Work item:
After finding the line containing "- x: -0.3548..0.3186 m" below, please output that line and each following one through the line containing "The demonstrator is", exactly as written.

- - - -

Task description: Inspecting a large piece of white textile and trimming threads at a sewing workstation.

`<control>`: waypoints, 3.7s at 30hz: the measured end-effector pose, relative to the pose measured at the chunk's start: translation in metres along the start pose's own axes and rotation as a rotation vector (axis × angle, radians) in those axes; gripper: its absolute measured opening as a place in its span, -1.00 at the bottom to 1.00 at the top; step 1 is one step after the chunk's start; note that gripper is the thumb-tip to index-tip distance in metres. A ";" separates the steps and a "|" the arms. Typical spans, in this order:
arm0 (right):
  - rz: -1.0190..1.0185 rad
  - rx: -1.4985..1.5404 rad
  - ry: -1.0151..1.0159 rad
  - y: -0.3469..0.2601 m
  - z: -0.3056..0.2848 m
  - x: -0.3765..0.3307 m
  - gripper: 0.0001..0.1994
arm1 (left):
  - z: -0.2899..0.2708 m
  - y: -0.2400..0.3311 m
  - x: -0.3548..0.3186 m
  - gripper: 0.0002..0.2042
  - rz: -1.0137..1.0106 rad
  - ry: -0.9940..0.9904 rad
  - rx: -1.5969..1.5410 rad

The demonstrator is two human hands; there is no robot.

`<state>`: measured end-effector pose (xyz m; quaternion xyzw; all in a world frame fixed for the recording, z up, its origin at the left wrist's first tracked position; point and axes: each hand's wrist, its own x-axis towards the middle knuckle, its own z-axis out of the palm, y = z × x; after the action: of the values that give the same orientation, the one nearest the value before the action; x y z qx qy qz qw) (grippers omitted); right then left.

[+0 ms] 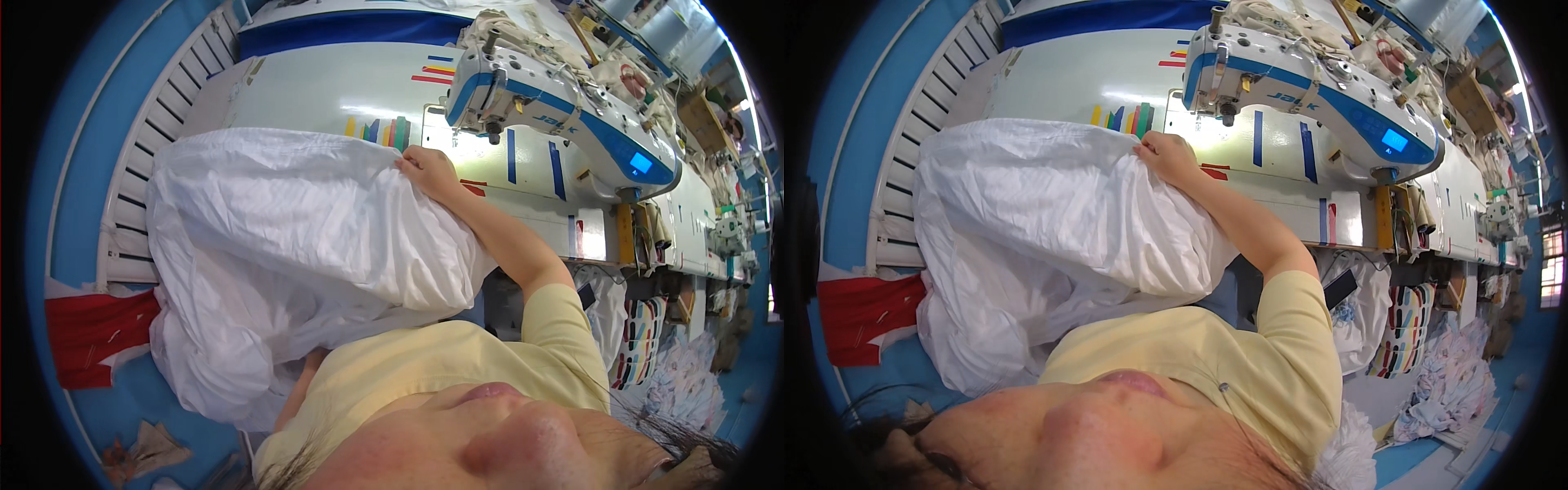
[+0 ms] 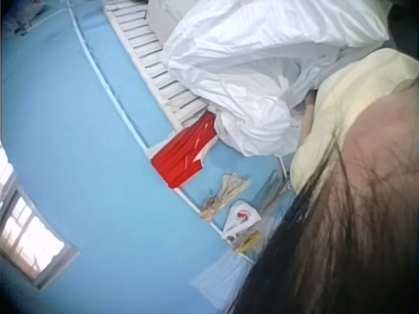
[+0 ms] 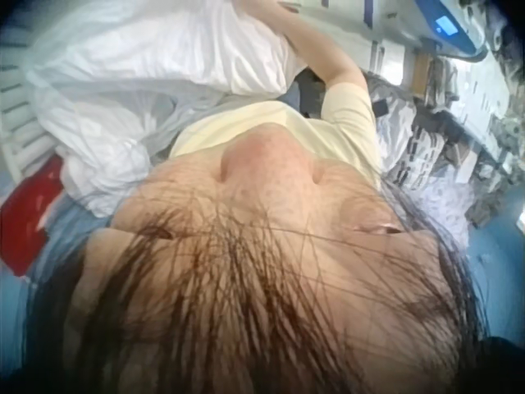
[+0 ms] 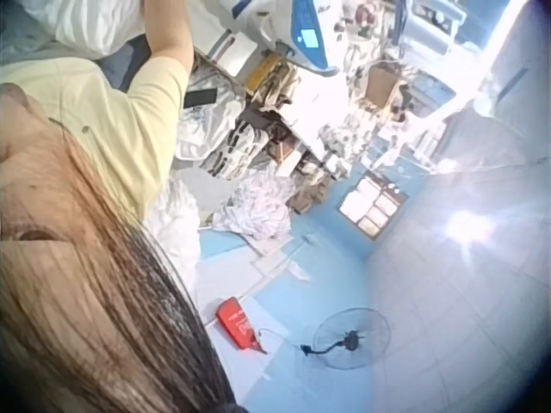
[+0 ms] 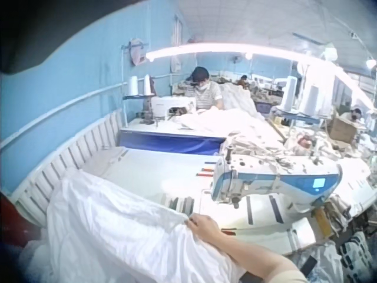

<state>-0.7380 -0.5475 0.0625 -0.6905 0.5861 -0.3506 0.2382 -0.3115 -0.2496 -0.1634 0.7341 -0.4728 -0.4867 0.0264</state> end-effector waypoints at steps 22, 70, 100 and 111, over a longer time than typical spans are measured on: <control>-0.083 -0.037 -0.286 0.004 0.000 -0.007 -0.83 | 0.043 0.178 0.197 -0.72 0.112 0.276 -0.008; 0.047 0.126 0.040 -0.015 0.021 0.003 -0.90 | -0.225 0.399 0.134 -0.57 1.329 0.599 0.497; 0.054 0.340 0.017 -0.001 0.007 -0.017 -0.85 | -0.204 0.384 0.126 -0.95 1.212 0.790 0.496; 0.258 0.974 0.540 0.020 -0.065 -0.121 -0.80 | -0.220 0.310 0.090 -0.91 1.148 0.923 0.276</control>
<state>-0.8091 -0.4279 0.0643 -0.3097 0.4766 -0.7123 0.4117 -0.3492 -0.5779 0.0445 0.4982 -0.7793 0.0246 0.3793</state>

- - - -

Final answer:
  - x: -0.3548..0.3186 m
  - gripper: 0.0002..0.2042
  - rz: -1.0137..1.0106 rad
  - ry: -0.9940..0.9904 rad
  - rx: -1.5969..1.5410 rad

The demonstrator is two human hands; there is no robot.

No additional output is required.